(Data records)
>>>>

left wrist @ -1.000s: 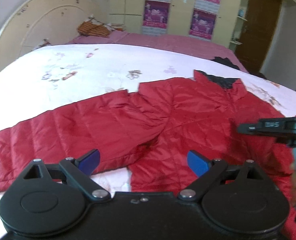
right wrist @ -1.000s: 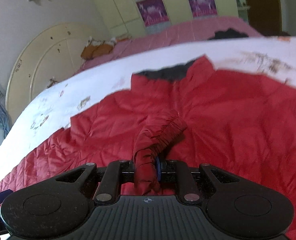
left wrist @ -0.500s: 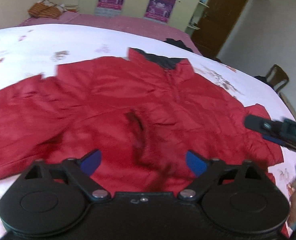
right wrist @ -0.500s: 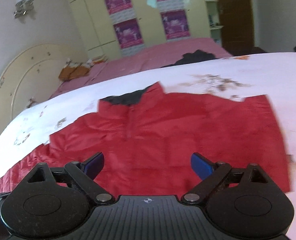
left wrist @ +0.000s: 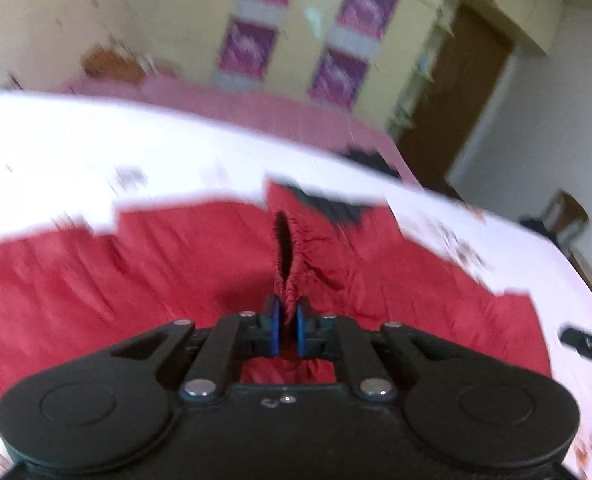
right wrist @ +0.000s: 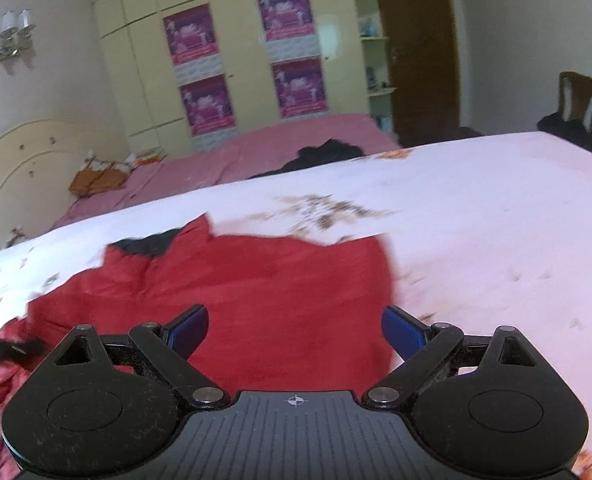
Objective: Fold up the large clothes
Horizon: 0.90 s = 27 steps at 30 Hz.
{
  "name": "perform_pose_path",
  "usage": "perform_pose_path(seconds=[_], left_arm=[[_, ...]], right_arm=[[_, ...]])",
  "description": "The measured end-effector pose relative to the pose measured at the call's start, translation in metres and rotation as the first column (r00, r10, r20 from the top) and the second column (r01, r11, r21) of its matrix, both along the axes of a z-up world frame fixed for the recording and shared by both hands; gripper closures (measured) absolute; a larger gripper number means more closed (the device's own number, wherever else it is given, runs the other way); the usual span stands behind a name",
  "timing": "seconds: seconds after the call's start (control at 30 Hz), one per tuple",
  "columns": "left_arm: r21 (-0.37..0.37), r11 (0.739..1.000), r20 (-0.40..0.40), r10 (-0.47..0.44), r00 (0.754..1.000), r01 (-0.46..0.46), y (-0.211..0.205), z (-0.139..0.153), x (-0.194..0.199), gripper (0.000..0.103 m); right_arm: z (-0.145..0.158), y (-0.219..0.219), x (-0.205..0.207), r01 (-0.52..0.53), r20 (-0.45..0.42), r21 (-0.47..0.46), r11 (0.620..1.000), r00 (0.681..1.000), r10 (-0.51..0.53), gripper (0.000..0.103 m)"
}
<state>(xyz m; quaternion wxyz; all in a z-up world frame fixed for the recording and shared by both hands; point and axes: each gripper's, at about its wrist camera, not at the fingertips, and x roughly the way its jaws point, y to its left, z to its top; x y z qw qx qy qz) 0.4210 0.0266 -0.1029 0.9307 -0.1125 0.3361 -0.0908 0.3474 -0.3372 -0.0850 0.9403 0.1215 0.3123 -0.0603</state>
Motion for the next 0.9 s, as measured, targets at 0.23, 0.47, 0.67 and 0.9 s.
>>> perform_pose_path(seconds=[0.23,0.47,0.67,0.9], left_arm=[[0.062,0.994,-0.099,0.094,0.991,-0.088,0.032,-0.029,0.005,0.095],[0.085,0.992,-0.137,0.109,0.984,-0.098,0.034,-0.047,-0.002,0.095],[0.106,0.99,-0.142,0.112,0.983,-0.098,0.027,-0.052,-0.001,0.095],[0.138,0.988,-0.138,0.09,0.986,-0.071,0.019,-0.056,0.003,0.092]], right_arm=[[-0.03,-0.03,0.036,0.01,-0.083,0.072,0.997,0.997,-0.004,0.01],[-0.064,-0.043,0.077,0.006,-0.167,0.123,0.992,0.986,0.015,0.021],[-0.075,-0.05,0.092,-0.003,-0.2,0.185,0.983,0.979,0.04,0.078],[-0.08,-0.048,0.088,-0.007,-0.207,0.069,0.998,0.978,0.021,0.09]])
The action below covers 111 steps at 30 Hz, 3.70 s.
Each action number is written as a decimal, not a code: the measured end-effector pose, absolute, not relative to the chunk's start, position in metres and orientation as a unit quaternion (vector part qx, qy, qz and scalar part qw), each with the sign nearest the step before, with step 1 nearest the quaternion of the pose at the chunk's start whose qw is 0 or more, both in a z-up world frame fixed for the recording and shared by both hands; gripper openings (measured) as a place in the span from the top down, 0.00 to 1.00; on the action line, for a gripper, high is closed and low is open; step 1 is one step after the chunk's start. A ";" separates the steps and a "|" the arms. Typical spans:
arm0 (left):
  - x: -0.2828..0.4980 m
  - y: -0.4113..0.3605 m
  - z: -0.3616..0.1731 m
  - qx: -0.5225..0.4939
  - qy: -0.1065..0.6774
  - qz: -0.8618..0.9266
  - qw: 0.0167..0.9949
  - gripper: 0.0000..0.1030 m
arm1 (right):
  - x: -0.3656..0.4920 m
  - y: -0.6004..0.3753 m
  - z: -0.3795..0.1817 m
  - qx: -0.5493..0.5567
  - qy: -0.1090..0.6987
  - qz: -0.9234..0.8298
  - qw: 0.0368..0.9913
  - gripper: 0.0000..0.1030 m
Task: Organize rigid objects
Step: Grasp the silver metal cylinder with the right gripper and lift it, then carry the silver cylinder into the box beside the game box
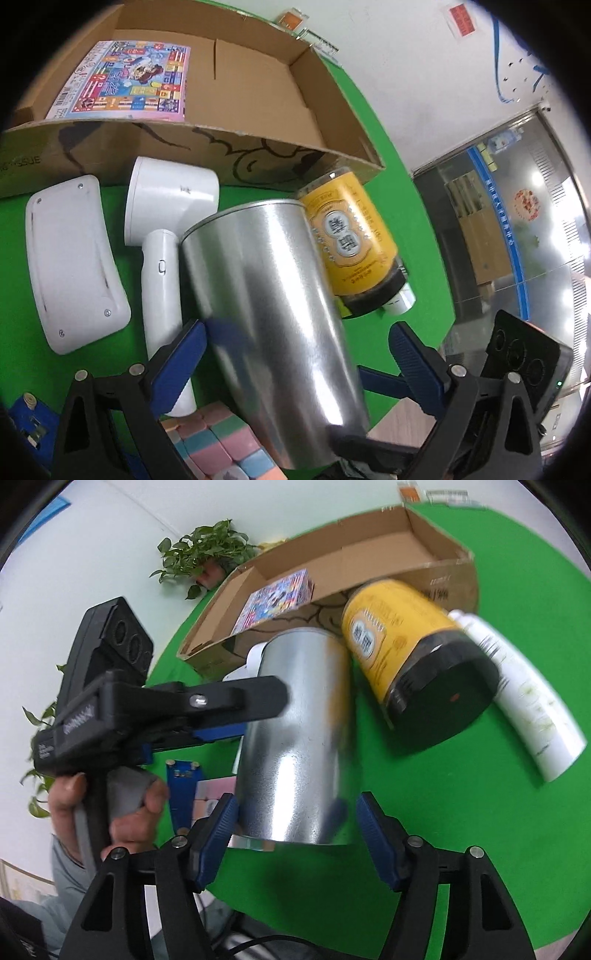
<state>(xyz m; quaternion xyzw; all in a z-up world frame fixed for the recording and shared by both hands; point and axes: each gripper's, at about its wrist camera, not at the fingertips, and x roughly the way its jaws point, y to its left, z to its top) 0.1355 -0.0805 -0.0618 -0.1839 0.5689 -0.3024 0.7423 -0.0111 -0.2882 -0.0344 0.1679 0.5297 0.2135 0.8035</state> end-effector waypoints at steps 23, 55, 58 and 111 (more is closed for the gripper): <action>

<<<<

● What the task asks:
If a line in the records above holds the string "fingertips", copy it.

● Response area:
<state>(xyz m; quaternion wxyz; all in a z-up world frame fixed for the recording and shared by both hands; point and axes: each gripper's, at about its wrist camera, not at the fingertips, and x roughly the way its jaws point, y to its left, z to its top; x y z qw qx qy qz) 0.4210 0.0266 -0.1029 0.9307 -0.1125 0.3361 -0.0908 0.3474 -0.3372 -0.0850 0.9403 0.1215 0.3123 -0.0603</state>
<state>(xyz m; quaternion xyzw; all in a z-up world frame fixed for the recording and shared by both hands; point and axes: each gripper's, at about its wrist camera, not at the fingertips, and x roughly the way its jaws point, y to its left, z to its top) 0.1355 -0.0805 -0.0618 -0.1839 0.5689 -0.3024 0.7423 -0.0111 -0.2882 -0.0344 0.1679 0.5297 0.2135 0.8035</state> end-effector waypoints at steps 23, 55, 58 and 111 (more is closed for the gripper): <action>

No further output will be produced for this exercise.